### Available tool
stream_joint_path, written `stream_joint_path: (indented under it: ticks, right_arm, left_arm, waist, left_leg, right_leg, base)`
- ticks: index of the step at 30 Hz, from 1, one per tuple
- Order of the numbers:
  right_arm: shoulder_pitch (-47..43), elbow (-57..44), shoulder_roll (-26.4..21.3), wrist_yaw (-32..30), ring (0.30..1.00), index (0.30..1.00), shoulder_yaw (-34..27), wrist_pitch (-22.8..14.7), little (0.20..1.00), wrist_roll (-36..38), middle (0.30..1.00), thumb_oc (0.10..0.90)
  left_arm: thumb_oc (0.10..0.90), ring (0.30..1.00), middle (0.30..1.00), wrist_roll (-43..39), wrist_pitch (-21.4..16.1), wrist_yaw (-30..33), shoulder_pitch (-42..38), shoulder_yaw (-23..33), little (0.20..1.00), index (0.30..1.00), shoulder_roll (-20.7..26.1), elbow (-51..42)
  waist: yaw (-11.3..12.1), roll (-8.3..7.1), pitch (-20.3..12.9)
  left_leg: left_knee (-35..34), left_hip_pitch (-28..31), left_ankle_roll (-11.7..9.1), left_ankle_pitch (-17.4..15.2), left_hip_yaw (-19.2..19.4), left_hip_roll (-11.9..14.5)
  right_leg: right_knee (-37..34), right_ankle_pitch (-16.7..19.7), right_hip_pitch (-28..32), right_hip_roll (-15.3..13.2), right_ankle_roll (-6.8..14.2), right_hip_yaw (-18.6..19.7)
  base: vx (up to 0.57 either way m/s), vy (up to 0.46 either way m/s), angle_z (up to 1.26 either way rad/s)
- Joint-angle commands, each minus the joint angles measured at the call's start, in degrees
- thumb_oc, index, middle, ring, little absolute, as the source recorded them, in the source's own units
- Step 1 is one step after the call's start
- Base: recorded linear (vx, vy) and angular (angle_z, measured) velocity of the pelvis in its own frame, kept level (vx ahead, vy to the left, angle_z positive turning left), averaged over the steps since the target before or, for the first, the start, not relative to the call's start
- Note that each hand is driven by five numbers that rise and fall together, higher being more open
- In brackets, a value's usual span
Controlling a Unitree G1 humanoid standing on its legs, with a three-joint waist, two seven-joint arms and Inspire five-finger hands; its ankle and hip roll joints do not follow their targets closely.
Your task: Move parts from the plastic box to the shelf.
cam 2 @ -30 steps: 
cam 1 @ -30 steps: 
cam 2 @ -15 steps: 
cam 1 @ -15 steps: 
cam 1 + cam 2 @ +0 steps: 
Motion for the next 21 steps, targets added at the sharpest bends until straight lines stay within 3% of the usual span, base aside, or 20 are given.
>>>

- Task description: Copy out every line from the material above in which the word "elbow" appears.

- Result for this exercise:
  right_arm: shoulder_pitch (-47..43), elbow (-57..44), shoulder_roll (-26.4..21.3), wrist_yaw (-32..30), ring (0.30..1.00), index (0.30..1.00), shoulder_yaw (-34..27), wrist_pitch (-22.8..14.7), little (0.20..1.00), wrist_roll (-36..38), middle (0.30..1.00), thumb_oc (0.10..0.90)
  left_arm: thumb_oc (0.10..0.90), ring (0.30..1.00), middle (0.30..1.00), wrist_roll (-43..39), wrist_pitch (-21.4..16.1), wrist_yaw (-30..33), shoulder_pitch (-42..38), shoulder_yaw (-23..33), little (0.20..1.00), index (0.30..1.00), shoulder_roll (-20.7..26.1), elbow (-51..42)

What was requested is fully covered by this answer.